- [Problem details]
Quote all entries exactly, leaving pictures aside.

Collected data
• • • • • • •

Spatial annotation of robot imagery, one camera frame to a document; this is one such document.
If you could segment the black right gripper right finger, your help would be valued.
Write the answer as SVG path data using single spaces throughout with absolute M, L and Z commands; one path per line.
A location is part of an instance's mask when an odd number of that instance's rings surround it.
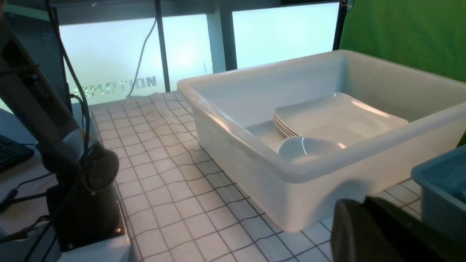
M 452 241 L 413 215 L 379 197 L 366 197 L 364 207 L 375 236 L 400 262 L 464 262 L 465 246 Z

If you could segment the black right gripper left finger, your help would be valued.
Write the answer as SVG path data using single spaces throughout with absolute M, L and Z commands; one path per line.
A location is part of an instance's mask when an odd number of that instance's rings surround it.
M 334 262 L 402 262 L 368 209 L 340 199 L 333 213 L 331 254 Z

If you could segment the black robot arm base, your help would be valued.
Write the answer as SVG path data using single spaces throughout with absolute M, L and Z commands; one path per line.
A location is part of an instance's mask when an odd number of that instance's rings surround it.
M 112 186 L 92 194 L 80 188 L 52 222 L 60 251 L 95 244 L 126 233 Z

• • • • • • •

- [Result of this task]
Spatial annotation of robot imagery, one camera frame to a document; this is one such document.
If you could segment the black right gripper right finger, your help would be valued.
Write the answer as SVG path data using single spaces throughout with absolute M, L and Z commands; one path per line.
A location is part of an instance's mask when an odd number of that instance's rings surround it.
M 452 241 L 413 215 L 379 197 L 366 197 L 364 207 L 375 236 L 400 262 L 464 262 L 465 246 Z

If you could segment the black right gripper left finger, your help would be valued.
Write the answer as SVG path data using single spaces throughout with absolute M, L and Z commands; one path per line.
A location is part of an instance's mask when an odd number of that instance's rings surround it.
M 334 262 L 402 262 L 368 209 L 340 199 L 333 213 L 331 254 Z

If you could segment the black robot arm base, your help would be valued.
Write the answer as SVG path data using single spaces throughout with absolute M, L and Z commands; one path per line.
A location is part of an instance's mask when an odd number of that instance's rings surround it.
M 112 186 L 92 194 L 80 188 L 52 222 L 60 251 L 95 244 L 126 233 Z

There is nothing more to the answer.